What are the accumulated effects of large scale structures on the marine environment?
What are the best strategies for installation, maintenance and operation of a multi-
purpose offshore platform?
What is the economic and environmental feasibility of multi-use platforms?
It is essential that all work under the MERMAID project contributes directly towards real design concepts
and industrial applications. For this reason test sites will be studied to develop innovative plans and
designs for harvesting ocean energy, aquaculture and logistic support.

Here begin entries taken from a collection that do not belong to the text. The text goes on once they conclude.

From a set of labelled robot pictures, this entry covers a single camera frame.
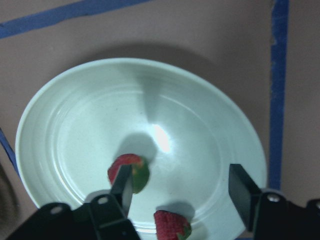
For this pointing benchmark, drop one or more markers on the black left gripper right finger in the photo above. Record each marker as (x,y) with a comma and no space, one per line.
(244,194)

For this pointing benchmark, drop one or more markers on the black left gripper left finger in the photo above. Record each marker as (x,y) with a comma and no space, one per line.
(122,187)

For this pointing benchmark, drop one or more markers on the round red strawberry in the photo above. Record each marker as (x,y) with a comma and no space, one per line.
(171,226)

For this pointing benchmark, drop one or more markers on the light green plate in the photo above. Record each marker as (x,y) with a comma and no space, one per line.
(187,130)

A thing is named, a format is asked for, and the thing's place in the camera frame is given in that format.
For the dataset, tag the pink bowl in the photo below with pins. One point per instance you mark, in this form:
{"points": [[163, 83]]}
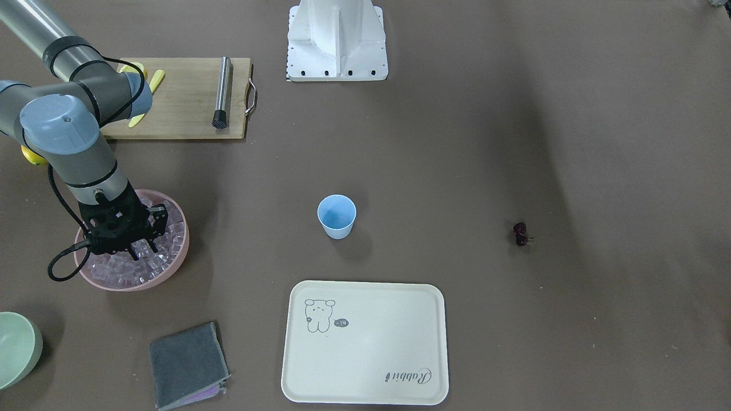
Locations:
{"points": [[177, 260]]}

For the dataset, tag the mint green bowl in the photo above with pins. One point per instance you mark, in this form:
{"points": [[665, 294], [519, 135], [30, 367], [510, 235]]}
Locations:
{"points": [[21, 348]]}

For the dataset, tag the yellow plastic knife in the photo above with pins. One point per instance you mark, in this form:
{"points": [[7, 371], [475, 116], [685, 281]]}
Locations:
{"points": [[154, 84]]}

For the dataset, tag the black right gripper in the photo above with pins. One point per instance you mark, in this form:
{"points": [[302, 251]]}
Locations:
{"points": [[158, 220]]}

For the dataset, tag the grey folded cloth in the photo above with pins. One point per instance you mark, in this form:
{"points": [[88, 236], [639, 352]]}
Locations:
{"points": [[188, 367]]}

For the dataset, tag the dark red cherries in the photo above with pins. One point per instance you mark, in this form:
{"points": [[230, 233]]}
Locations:
{"points": [[521, 236]]}

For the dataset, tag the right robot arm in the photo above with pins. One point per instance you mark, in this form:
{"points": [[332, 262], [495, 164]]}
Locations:
{"points": [[62, 123]]}

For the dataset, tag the yellow lemon outer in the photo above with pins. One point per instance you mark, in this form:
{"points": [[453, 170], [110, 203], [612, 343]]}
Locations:
{"points": [[33, 158]]}

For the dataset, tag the light blue cup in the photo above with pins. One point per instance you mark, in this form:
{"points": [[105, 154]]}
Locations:
{"points": [[337, 214]]}

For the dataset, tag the lemon slice upper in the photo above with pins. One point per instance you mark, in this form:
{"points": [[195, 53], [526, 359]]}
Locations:
{"points": [[133, 67]]}

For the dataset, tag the cream rabbit tray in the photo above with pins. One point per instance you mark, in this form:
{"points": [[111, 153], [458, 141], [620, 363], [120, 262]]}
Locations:
{"points": [[365, 343]]}

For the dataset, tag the pile of ice cubes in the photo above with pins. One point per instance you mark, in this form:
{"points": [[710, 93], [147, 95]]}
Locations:
{"points": [[154, 268]]}

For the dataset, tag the steel muddler black tip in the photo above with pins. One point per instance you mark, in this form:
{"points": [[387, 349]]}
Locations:
{"points": [[220, 116]]}

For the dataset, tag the wooden cutting board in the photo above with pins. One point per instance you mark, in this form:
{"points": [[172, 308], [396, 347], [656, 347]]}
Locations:
{"points": [[184, 103]]}

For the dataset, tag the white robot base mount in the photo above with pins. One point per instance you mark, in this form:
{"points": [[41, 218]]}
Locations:
{"points": [[336, 41]]}

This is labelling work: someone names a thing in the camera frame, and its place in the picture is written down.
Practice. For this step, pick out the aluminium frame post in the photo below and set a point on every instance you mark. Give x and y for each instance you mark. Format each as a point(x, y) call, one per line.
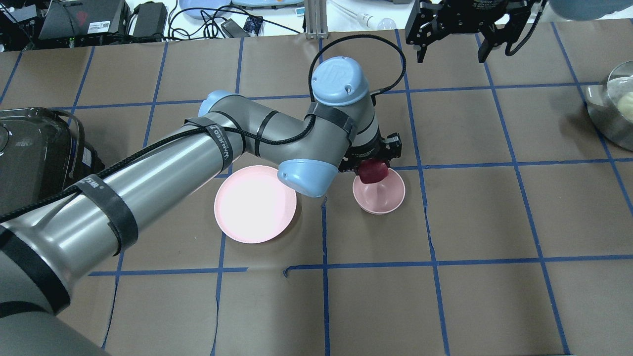
point(315, 19)

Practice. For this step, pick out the small pink bowl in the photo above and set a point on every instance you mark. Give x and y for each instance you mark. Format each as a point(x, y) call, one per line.
point(382, 197)

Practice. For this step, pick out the pink plate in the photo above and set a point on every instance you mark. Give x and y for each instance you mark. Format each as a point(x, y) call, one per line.
point(252, 206)

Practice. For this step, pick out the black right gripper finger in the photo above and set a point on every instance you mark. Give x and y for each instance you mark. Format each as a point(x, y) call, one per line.
point(421, 50)
point(487, 47)

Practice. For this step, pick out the black computer box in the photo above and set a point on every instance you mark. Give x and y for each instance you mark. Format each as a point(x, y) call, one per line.
point(82, 19)

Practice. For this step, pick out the black power adapter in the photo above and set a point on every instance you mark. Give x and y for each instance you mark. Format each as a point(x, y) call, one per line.
point(150, 21)

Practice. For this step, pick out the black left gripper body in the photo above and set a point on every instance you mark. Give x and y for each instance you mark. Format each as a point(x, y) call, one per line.
point(367, 152)

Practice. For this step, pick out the red apple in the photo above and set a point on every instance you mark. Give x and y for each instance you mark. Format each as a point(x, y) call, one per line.
point(372, 171)

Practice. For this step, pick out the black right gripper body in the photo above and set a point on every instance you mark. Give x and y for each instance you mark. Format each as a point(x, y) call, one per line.
point(457, 14)

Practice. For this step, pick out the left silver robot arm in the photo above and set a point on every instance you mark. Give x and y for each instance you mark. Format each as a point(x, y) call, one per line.
point(47, 246)

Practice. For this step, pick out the steel bowl with yellow items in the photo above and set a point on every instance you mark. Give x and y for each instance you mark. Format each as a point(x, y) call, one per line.
point(609, 105)

Four offshore test study sites with different environmental characteristics have carefully been selected
for their specific challenges. The sites, which represent different environmental, social and economic
conditions, are located at four different seas:
The Baltic Sea - a typical estuarine area with fresh water from rivers and salt water.
The trans-boundary area of the North Sea-Wadden Sea - a typical active morphology
site
The Atlantic Ocean - a typical deep water site
The Mediterranean Sea - a typical sheltered deep water site.
With the results from these studies, a verified procedure will be created to select the most appropriate
design options for a given off-shore area. This procedure should be generic so stakeholders and end
users can use it for marine planning strategies.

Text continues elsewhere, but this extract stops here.